#### WHAT IS NEEDED
Collect from the data below each line with "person".

#### MATERIAL PROVIDED

__________

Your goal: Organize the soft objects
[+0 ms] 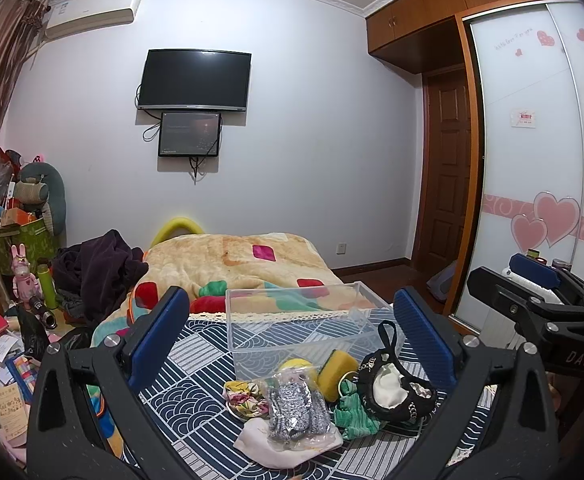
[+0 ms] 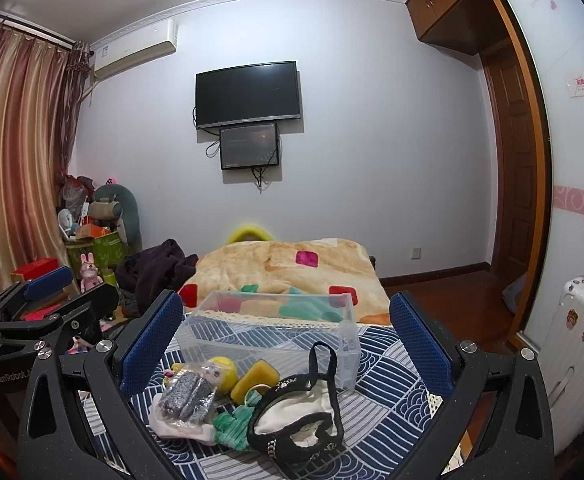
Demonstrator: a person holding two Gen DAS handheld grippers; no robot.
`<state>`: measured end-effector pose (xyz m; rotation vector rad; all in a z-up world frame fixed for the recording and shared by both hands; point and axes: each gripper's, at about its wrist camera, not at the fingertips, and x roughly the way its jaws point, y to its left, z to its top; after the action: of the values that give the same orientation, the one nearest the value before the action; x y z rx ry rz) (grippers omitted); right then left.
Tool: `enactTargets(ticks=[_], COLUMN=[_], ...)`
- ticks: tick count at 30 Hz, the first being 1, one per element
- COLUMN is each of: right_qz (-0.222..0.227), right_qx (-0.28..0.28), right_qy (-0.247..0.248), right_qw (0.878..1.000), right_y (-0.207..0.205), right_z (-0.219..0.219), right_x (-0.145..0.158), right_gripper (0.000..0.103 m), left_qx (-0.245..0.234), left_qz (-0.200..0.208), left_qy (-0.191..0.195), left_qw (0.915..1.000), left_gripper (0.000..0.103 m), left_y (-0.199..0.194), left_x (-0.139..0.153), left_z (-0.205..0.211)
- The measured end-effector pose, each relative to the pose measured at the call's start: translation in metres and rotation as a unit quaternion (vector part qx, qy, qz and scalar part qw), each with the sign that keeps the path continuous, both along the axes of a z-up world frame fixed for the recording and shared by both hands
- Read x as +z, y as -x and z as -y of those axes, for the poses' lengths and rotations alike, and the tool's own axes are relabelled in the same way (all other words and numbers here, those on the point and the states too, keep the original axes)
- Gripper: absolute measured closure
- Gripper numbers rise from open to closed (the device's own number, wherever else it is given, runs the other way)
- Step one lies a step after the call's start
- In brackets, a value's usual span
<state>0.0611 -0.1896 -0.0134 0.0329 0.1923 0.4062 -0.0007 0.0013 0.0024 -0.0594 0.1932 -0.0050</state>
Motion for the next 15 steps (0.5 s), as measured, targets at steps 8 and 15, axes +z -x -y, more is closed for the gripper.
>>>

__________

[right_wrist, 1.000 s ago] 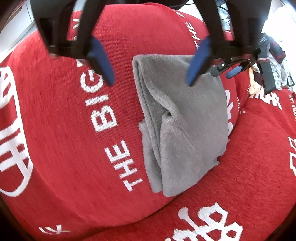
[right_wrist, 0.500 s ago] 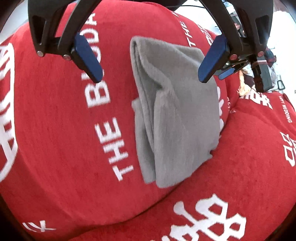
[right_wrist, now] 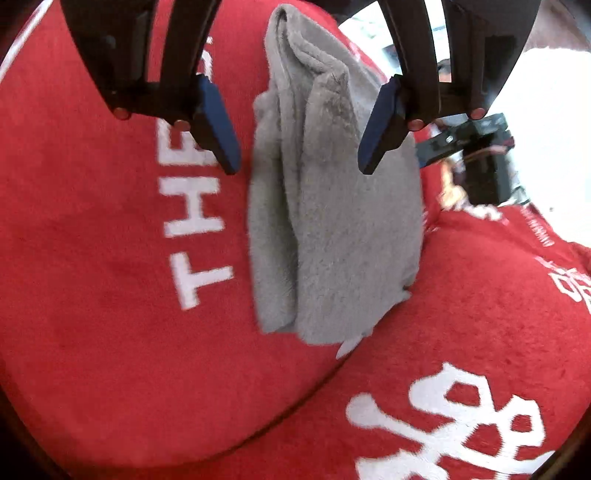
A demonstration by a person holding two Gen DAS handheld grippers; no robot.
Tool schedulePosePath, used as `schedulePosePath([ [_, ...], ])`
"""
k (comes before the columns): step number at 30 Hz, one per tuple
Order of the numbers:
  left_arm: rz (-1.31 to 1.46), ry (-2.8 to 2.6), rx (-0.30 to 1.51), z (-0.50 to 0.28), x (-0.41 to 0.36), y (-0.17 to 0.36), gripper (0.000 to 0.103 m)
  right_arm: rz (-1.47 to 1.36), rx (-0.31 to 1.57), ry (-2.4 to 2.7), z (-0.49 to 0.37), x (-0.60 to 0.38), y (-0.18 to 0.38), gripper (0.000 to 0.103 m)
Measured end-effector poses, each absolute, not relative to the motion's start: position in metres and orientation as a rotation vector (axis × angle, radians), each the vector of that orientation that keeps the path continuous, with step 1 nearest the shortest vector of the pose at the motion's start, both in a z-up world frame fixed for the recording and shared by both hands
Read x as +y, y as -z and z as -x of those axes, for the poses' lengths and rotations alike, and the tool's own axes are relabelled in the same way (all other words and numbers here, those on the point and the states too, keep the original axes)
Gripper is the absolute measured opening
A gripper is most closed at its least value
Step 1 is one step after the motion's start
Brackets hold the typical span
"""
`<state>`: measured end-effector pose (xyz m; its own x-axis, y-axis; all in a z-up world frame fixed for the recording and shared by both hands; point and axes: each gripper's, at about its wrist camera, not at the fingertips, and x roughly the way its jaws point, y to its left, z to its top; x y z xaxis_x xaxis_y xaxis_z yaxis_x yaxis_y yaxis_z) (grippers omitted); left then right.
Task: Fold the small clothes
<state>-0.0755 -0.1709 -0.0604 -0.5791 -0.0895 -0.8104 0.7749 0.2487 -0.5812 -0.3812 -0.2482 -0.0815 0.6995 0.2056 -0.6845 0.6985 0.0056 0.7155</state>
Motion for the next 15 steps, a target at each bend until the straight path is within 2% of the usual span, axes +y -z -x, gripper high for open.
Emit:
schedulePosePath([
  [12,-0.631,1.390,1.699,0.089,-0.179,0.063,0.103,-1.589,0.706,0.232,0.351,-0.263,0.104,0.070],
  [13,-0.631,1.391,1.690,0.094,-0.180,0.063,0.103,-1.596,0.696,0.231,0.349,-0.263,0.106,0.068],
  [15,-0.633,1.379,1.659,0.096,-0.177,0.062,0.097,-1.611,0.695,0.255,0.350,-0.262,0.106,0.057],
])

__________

#### SOLVED PROBLEM
Demonstrator: a person holding two Gen DAS handheld grippers; no robot.
A demonstration by a person holding two Gen DAS handheld grippers; no robot.

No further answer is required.